Generally, I found the corporate folks I met extremely enthusiastic about their greening efforts. In the context of the broader food industry, organic execs and marketers must feel like the hippies, the agitators, the radicals. It must be bizarre for them when the likes of me harangues them for being too corporate.
To be sure, they’re negotiating gaping contradictions. Seth Goldman, who launched a brand of organic bottled chilled tea called HonestTea in 1999 and then sold 40 percent of it to Coke this year, delivered the closing speech.
Goldman is an engaging speaker, but at times he seemed to misjudge the audience. The film clips of him cheerfully slogging through community-scale tea gardens in China seemed apropos; the little film montage interspersing promo material about the launch of HonestTea with clips from Rocky did not.
Goldman insisted repeatedly that partnering with Coke was the only way he could make HonestTea available nationally; but he never explained why the world needed another national-scale bottled beverage. There is, of course, the argument that a product like HonestTea, if it takes off, will draw more Chinese tea producers into organic production.
But in order for the product to meet the profit demands of its shareholders — which now include Coca-Cola — that tea will have to be produced with consistency and cheapness, not excellence and fairness to the farmers, as the primary considerations.
And, of course, in sustainability terms, the best case would be if U.S. tea drinkers merely bought organic Chinese tea and brewed it themselves — eliminating the bottler altogether. And that trend is in fact happening; demand for organic loose tea is growing.
In the Q&A period, someone asked Goldman how he squares his ideals with his partnership with Coke. “As it is now, I don’t see Coke as a sustainable company,” he said. He mentioned the controversy in India, where Coca Cola plants have been accused of drawing down water tables, causing desperation for farmers.
He returned to the theme of scale — he partnered with Coke for three reasons: “distribution, distribution, and distribution.” He added: “I couldn’t see another way to take the company national.”
Earlier, Goldman had gleefully spoken about his courtship with Coke. At one point, he recounted, HonestTea execs met with Coke execs in a neutral city. While the Coke folks put themselves up in style, the tea people stayed at a Days Inn. I think he meant to illustrate the differences in corporate culture between the two firms.
Later, the Coke VP who pursued the deal, Michael Ohmstede, said a few words. “Seth didn’t finish his story about the Days Inn,” Ohmstede said. He went on to say that when he heard that the HonestTea folks were staying at the downmarket digs, the Coke folks switched their reservations and joined them. In other words: The scrappy upstart’s values had infected the behemoth’s. The audience chortled approval.
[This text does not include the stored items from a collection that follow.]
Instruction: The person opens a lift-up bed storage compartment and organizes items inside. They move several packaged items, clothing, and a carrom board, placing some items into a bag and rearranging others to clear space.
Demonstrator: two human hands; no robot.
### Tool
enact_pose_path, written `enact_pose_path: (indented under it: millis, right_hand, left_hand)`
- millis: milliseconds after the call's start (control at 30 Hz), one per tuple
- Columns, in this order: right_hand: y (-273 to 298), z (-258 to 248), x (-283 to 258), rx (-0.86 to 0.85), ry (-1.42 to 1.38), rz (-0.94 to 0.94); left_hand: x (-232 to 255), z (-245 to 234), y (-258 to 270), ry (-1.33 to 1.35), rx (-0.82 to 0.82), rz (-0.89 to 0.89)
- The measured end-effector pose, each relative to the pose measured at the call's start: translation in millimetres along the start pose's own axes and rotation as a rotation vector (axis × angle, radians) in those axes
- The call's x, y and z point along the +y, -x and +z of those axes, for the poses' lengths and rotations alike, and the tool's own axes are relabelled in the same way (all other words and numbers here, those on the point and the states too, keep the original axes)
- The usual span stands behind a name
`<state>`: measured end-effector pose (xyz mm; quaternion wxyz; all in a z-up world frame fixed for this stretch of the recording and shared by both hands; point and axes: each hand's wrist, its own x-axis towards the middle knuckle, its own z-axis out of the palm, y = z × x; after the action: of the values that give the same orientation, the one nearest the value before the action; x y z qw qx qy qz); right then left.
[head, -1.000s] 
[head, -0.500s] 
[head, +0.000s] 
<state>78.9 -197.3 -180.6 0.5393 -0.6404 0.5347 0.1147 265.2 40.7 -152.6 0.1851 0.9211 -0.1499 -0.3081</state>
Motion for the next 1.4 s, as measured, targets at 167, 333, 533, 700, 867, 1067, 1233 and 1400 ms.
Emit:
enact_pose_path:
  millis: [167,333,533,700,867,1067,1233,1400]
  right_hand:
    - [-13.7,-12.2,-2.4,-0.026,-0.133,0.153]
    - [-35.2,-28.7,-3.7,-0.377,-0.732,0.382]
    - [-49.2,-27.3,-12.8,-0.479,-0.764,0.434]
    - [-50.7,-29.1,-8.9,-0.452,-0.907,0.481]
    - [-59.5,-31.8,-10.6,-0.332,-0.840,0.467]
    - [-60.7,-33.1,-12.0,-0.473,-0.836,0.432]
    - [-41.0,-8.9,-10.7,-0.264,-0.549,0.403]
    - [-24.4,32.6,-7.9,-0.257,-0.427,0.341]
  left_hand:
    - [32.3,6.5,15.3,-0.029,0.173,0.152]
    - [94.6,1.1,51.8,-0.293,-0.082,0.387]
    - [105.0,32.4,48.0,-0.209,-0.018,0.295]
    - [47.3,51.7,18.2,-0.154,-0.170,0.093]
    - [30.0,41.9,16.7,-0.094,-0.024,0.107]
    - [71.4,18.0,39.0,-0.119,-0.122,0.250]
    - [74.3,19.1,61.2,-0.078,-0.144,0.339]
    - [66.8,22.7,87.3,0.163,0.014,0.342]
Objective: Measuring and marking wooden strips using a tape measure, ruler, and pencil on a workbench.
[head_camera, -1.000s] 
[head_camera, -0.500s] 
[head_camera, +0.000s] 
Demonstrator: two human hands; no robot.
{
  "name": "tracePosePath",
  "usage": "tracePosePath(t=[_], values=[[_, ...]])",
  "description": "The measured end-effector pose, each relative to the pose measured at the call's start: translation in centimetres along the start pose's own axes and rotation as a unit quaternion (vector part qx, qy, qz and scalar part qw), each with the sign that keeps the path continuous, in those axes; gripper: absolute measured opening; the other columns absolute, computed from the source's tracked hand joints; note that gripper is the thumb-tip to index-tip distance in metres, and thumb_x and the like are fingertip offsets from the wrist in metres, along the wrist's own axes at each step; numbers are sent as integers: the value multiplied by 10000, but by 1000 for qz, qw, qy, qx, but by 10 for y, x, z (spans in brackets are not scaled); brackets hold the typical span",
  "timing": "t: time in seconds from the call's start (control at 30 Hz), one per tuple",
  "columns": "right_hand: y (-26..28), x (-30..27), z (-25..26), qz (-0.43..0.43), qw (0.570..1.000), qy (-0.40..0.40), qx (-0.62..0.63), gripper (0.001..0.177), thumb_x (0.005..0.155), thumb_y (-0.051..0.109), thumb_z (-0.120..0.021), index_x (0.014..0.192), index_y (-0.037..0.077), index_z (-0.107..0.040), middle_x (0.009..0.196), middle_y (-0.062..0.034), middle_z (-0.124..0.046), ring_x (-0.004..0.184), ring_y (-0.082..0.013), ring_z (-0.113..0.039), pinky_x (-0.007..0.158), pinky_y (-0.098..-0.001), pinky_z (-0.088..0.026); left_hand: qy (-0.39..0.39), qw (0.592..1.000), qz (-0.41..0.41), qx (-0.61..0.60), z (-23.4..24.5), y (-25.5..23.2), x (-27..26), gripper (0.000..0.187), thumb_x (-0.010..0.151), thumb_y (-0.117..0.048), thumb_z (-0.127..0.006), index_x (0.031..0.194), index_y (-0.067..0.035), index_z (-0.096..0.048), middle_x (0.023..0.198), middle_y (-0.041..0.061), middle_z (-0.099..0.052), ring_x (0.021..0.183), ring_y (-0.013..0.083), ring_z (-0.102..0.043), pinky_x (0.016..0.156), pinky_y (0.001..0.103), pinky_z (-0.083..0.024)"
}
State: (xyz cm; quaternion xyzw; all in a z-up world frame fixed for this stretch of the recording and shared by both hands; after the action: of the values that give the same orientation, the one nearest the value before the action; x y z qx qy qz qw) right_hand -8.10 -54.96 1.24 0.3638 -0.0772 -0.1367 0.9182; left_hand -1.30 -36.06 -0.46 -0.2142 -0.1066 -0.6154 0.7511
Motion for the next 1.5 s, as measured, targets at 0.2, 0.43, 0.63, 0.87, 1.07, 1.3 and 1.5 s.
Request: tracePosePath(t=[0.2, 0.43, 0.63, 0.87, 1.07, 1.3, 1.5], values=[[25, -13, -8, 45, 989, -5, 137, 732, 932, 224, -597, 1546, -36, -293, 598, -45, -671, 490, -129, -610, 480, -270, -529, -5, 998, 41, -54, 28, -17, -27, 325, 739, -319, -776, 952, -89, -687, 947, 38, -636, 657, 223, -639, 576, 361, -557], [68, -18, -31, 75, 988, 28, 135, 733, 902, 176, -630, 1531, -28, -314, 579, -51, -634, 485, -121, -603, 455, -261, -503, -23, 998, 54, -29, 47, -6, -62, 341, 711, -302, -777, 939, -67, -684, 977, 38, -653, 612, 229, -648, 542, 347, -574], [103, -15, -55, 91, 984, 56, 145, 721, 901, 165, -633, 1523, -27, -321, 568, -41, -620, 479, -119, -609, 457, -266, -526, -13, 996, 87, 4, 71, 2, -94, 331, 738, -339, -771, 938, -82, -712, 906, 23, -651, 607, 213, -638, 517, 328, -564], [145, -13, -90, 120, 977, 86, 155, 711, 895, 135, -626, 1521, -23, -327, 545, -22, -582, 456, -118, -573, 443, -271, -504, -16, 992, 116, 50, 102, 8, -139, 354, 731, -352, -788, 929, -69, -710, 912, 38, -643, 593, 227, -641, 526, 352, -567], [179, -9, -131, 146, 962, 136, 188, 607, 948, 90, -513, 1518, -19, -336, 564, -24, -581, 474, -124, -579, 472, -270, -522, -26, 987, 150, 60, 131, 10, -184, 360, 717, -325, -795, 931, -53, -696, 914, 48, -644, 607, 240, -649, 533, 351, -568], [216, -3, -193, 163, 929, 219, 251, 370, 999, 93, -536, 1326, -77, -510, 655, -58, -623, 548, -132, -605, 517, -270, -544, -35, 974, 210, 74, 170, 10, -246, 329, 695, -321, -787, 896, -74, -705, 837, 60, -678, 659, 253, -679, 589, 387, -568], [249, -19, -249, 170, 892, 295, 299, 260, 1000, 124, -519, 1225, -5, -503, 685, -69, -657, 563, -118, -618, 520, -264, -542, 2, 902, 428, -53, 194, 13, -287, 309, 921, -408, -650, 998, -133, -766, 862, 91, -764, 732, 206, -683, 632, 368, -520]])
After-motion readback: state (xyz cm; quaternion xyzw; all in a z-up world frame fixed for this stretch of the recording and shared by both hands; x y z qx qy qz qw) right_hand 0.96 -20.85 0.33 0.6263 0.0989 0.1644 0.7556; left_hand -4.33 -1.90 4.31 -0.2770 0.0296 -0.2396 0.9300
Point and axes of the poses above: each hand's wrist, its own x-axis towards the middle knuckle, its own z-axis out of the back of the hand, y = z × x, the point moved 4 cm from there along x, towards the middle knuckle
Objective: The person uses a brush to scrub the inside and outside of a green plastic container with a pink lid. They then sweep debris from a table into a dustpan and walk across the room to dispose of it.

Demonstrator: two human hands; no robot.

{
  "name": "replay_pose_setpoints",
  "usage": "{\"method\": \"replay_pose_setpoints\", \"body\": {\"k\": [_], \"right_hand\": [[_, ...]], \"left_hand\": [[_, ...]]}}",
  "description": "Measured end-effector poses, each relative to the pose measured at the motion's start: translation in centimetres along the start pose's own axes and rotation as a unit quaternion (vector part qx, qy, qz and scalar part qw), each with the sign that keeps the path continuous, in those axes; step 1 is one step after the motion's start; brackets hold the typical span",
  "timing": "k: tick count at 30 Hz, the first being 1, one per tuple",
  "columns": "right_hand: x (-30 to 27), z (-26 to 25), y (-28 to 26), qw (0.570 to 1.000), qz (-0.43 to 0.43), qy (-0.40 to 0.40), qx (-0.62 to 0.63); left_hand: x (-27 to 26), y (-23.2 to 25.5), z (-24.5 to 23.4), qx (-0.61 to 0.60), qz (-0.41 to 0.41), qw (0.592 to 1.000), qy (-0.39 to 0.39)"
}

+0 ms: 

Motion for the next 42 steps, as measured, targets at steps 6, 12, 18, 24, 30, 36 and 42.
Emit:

I realized then that in the corporate marketing world, gestures rule. These companies aren’t just selling green products; they’re selling green lifestyle, or at least the trappings of such. Don’t expect us to shut down water-sucking plants in India, but we’re happy to switch hotels.
Here on Gristmill, we can and should argue about the importance of efforts like HonestTea. I can’t write them off completely. I suppose that the existence of organic bottled tea in gas stations nationwide represents a kind of progress in a market that offers Coke, Pepsi, and a bunch of inane and possibly harmful “functional” drinks (mostly owned by Coke and Pepsi).
My own passion, however, lies in more grassroots efforts.